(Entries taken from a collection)
------------------------------------------------------------

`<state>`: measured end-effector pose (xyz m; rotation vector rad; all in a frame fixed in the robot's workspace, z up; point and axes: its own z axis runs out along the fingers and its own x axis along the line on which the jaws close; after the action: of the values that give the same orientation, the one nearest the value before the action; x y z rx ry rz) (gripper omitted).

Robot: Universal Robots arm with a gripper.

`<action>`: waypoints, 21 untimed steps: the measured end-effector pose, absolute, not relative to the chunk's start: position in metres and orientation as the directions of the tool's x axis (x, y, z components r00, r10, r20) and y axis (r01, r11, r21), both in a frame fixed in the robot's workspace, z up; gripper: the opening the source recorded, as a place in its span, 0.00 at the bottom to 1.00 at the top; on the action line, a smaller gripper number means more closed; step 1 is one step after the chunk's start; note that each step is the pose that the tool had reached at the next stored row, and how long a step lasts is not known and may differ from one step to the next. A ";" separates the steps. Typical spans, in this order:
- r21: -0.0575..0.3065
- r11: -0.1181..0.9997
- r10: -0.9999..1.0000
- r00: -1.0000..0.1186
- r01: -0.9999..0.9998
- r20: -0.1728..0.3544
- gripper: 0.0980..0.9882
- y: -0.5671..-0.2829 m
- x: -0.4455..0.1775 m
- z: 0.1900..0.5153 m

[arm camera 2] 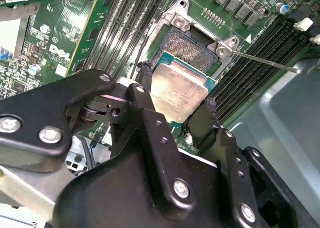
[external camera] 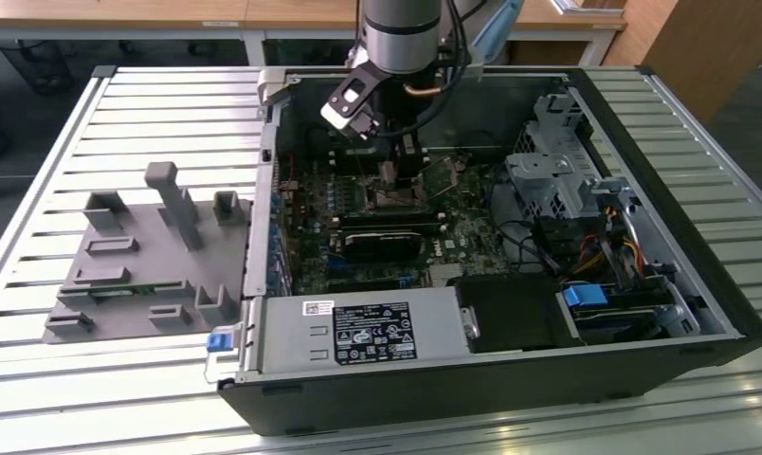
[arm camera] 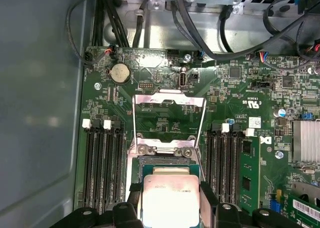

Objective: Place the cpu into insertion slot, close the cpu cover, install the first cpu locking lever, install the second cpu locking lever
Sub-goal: 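Place the cpu into insertion slot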

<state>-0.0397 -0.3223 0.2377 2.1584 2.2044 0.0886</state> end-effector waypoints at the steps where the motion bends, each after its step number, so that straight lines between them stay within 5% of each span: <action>1: 0.080 0.021 1.000 -0.021 0.997 0.001 0.50 -0.322 -0.040 0.237; 21: 0.080 0.017 1.000 -0.017 0.997 0.001 0.50 -0.322 -0.041 0.223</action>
<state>-0.0407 -0.3220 0.2227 2.1631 2.1994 0.0883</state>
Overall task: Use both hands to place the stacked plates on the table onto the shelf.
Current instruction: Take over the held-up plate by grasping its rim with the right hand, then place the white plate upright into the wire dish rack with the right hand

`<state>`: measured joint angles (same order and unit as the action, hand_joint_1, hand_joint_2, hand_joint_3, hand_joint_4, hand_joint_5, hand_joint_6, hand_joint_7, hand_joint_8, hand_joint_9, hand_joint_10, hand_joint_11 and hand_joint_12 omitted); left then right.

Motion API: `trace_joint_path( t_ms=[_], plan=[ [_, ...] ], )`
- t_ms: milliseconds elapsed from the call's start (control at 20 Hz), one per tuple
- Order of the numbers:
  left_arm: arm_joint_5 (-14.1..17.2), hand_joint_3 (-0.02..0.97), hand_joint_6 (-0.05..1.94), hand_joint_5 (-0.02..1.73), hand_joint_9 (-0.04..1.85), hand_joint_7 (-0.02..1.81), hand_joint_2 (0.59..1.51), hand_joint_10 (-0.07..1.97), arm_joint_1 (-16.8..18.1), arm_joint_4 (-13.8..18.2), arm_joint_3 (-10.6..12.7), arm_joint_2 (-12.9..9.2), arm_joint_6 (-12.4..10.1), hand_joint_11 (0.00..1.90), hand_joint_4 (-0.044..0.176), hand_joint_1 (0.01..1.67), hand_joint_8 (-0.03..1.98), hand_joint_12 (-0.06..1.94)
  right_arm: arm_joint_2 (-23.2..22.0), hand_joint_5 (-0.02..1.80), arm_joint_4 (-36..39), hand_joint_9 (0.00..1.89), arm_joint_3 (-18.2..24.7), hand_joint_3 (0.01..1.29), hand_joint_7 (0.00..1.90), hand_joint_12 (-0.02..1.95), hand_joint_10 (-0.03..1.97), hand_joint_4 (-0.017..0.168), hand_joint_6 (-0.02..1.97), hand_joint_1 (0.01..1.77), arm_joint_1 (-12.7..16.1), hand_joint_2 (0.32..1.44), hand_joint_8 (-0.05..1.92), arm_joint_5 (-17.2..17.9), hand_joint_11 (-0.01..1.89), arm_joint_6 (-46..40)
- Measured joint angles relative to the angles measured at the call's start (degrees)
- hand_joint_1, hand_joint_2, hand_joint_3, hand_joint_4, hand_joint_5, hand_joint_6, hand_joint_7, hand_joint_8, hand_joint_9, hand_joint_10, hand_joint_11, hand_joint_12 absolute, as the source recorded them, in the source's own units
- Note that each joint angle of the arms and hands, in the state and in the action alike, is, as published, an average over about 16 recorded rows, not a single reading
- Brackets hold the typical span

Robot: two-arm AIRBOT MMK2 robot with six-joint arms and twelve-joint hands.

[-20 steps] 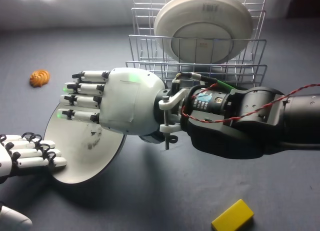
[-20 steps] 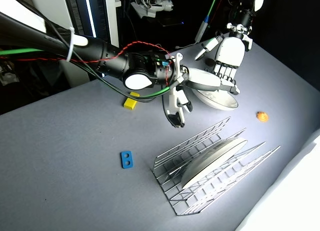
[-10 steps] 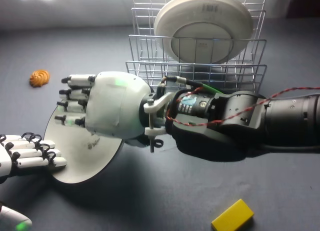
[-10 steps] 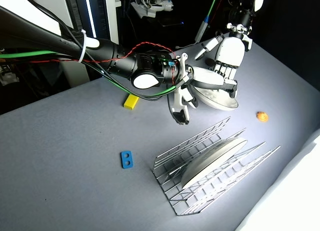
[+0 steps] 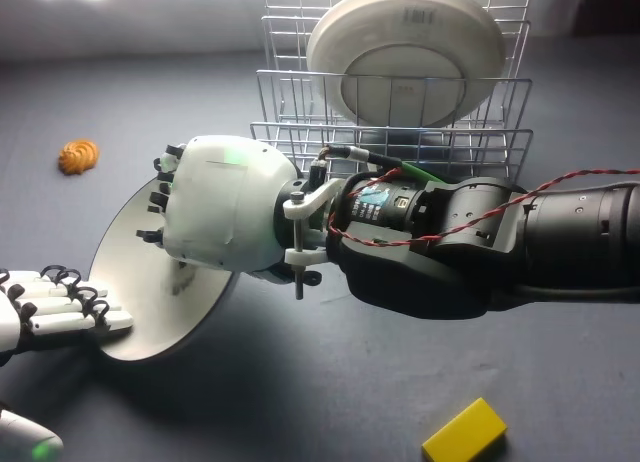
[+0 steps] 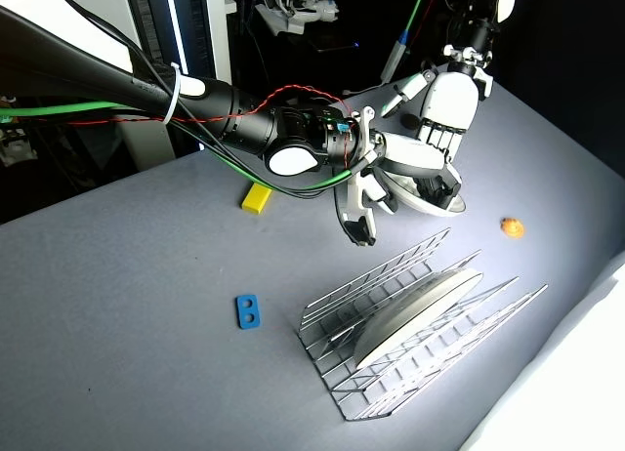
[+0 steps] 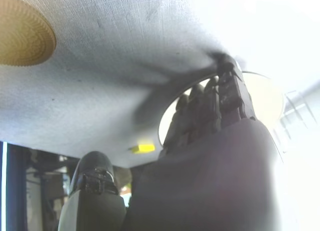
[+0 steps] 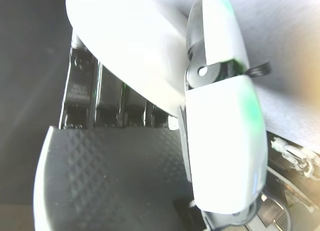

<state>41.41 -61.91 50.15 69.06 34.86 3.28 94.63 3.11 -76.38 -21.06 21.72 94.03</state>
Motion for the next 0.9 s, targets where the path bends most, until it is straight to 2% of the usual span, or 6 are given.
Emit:
trace_joint_path(
  t_ms=[450, 600, 900],
  plan=[
    [1.2, 0.010, -0.01, -0.01, -0.01, 0.00, 1.112, -0.05, 1.1, -2.3, 1.1, 0.0, -0.1, 0.02, -0.004, 0.02, -0.02, 0.02, -1.4, 0.81, 0.1, 1.01, 1.5, 0.02, 0.94, 1.14, 1.06, -0.010, 0.62, 1.24, 0.0, 0.97, 0.84, 0.9, 0.83, 0.1],
    [1.4, 0.010, -0.01, -0.01, -0.01, 0.00, 1.111, -0.05, 2.4, -3.7, 2.0, 0.0, -0.1, 0.02, -0.003, 0.02, -0.01, 0.01, -2.1, 0.81, 0.0, 1.03, 2.3, 0.01, 0.95, 1.14, 1.06, -0.010, 0.66, 1.25, 0.0, 0.96, 0.91, 1.0, 0.86, 0.0],
    [0.8, 0.010, 0.01, 0.00, 0.01, 0.02, 1.107, -0.05, 7.0, -6.2, 4.1, 0.0, -0.1, 0.02, 0.000, 0.02, -0.01, 0.01, -4.7, 0.82, -0.4, 1.04, 5.5, 0.01, 0.98, 1.16, 1.06, -0.010, 0.74, 1.26, -0.2, 0.96, 0.92, 1.3, 0.87, 0.2]
  ],
)
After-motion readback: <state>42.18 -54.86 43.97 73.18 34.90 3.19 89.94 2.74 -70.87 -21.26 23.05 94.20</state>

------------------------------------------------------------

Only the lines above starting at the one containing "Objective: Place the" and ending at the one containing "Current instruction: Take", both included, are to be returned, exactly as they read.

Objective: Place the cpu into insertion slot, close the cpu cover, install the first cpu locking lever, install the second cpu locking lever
Sub-goal: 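Place the cpu into insertion slot
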
<state>-0.0397 -0.3223 0.2377 2.1584 2.2044 0.0886</state> end-effector waypoints at the steps where the motion bends, each after its step number, so that straight lines between them stay within 5% of each span: <action>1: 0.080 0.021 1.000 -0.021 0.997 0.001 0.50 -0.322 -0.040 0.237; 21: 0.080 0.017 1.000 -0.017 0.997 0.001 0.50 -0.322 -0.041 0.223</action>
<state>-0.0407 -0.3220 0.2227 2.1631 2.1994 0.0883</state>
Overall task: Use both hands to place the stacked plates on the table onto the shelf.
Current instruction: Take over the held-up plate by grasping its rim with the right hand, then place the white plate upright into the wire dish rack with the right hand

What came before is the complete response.